Fun with DHCP


I rolled out a new firewall/DNS server/DHCP server at FreshBooks today. Went well except for one problem: occasionally people would lose DNS resolution. Well, that’s not good.

Checking out their machines showed that their DNS server addresses were being changed to an address on the wrong subnet, and their domain being changed to “mshome.net”. That last part’s a red flag: the thing that does that is Windows’ Internet Connection Sharing, which means someone had that enabled on an interface and we basically had a rogue DHCP server.

Rogue DHCP servers are a pain to track down because without a monitoring port on the switch, all you have to go by is broadcast traffic, and then all you get is the address the DHCP server thinks it’s at — which, we know, is on the wrong subnet anyhow — and its MAC address. And we’re a small shop but we still don’t have a handy list of MAC addresses lying around. I did know that the MAC address’s vendor ID was Dell.

So the first thing I did when I found the problem was to check the MAC addresses of all of the wired and wireless interfaces of the Dell computers in the office, and none of them matched! I puzzled over this for a while, had people double-check, and eventually something clicked and Saul remembered that Sunir had enabled ICS during their road trip.

I took a second look at Saul’s laptop, and there was the MAC address — on a disabled wireless broadband interface. Turns out that if you have ICS on, the DHCP server keeps running even when the shared network interface is down. Disable it, problem went away.

But the strange part was that Saul’s been back for a week and the problem just came up today.

I scratched my head about that for a bit and then it hit me: before today, the switch in the wiring closet was in the Linksys router that also served DHCP:

[client]----[switch + dhcp server]----[saul's PC]

After today, both Saul’s network segment and the new DHCP server were both connected to a separate switch:

[client]-----------[switch]-----------[saul's PC]

                       |

                       |

                 [dhcp server]

DHCP is designed to handle multiple (cooperating) DHCP servers on a segment; when a client sends a request, any DHCP servers can respond, and the client chooses one of the responses and informs the DHCP server that sent it that it will use that one. The usual client implementation is to accept the first response.

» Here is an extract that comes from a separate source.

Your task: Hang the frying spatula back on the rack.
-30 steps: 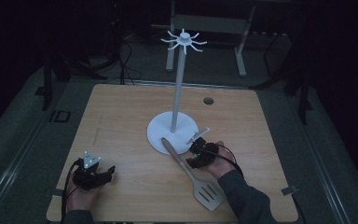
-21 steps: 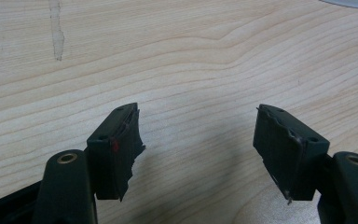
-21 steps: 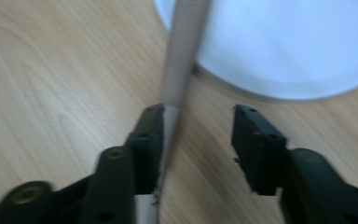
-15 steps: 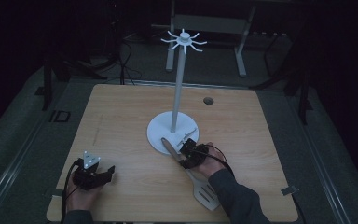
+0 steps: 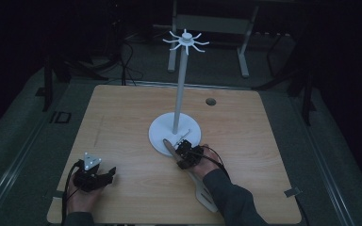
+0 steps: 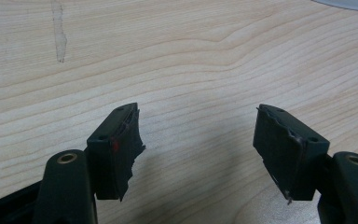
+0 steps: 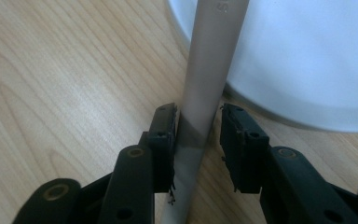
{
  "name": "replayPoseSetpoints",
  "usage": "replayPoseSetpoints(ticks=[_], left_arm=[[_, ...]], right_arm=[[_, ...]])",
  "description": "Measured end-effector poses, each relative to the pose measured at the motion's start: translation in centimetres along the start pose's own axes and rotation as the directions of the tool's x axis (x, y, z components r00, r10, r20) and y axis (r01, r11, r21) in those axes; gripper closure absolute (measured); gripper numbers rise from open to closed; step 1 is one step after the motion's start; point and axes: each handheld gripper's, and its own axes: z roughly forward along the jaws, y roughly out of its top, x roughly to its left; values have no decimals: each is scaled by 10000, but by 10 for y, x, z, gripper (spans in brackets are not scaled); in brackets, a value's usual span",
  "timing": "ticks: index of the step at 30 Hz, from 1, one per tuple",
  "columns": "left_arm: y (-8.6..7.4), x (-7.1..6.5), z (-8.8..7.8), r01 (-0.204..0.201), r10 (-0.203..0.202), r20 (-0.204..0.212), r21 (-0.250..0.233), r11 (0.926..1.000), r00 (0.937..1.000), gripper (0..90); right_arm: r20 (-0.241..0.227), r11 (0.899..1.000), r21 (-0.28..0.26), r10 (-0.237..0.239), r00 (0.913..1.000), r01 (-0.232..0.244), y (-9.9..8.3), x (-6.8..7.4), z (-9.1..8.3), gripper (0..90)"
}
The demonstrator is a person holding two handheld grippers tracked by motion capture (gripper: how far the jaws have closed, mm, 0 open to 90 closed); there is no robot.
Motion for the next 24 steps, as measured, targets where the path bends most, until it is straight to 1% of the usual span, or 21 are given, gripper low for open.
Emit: replayPoseSetpoints(ticks=[1, 5, 7, 8, 10, 17, 24], left_arm=[[0, 0, 0, 10, -10, -4, 4, 10000, 10000, 320], [0, 0, 0, 14, -14, 4, -15, 10000, 10000, 320], [0, 0, 0, 10, -10, 2, -14, 10000, 10000, 320], [0, 0, 0, 12, -12, -8, -7, 10000, 10000, 320], [0, 0, 0, 2, -2, -10, -5, 10000, 10000, 320], [0, 0, -1, 10, -10, -12, -22, 10000, 10000, 320], [0, 0, 0, 9, -9, -11, -11, 10000, 10000, 320]], right_arm=[[-10, 10000, 13, -15, 10000, 15, 0, 0, 1, 704], [233, 9999, 126, 1, 9997, -3, 1, 1, 0, 708], [429, 9999, 103, 97, 9990, -102, 1, -2, -1, 710], [525, 9997, 66, 218, 9984, -222, 1, -3, -1, 711], [570, 9994, 41, 329, 9978, -332, 0, -7, -1, 712], [438, 9988, 7, 497, 9978, -498, 0, -9, 2, 708], [416, 9979, 43, 643, 9971, -646, 1, -10, 4, 709]])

So before today, a client on one segment would make a DHCP request, but the legitimate DHCP server (at the switch) would be located one Ethernet segment closer to the client than the rogue DHCP server, so it would always win. As of today, the legitimate DHCP server was now the same distance from the client as the rogue one, so part of the time it’d lose, which is exactly what was happening — not every DHCP lease was broken, just the occasional one.

Sometimes it’s easy to forget that actual electrons need to move around for this stuff to work — which in turn reminded me of Trey Harris’s 500-mile email.


2 responses to “Fun with DHCP”

  1. I recently had to deal with a similar situation, where $BOSS had been playing with some wifi hotspot software over the weekend, and didn’t realise that he was running a DHCP server when he plugged his laptop into the network on Monday morning. We were lucky enough to have a managed switch that records which MACs are linked to each port.

    One thing I found peculiar, and which doesn’t entirely jibe with your argument that physics comes into play where competing DHCP servers are concerned, is that all of the Windows machines got useless addresses from the hotspot application, and all of our Linux machines got useful addresses from the ‘good’ DHCPD. This in spite of the fact that latency to the ‘bad’ DHCPD was noticeably and consistently higher than to the ‘good’ one.

    I suspect that the truth is somewhere in the middle. For a given dhcp client implementation, results are probably consistent, but distance doesn’t always seem to be the definitive factor.

  2. Well, only Windows hosts were affected today, but those same Windows hosts weren’t affected yesterday. That’s the response time at work. That none of the Macs were affected is probably the other side of the coin — but now that I think about it, only the DNS server and domain name were getting updated by the rogue DNS server, so it was almost certainly tickling something Windows-specific.
    Still, that wasn’t the part that was hard to figure out — the tricky part was thinking to look at something that hadn’t changed recently when something obvious had changed that morning.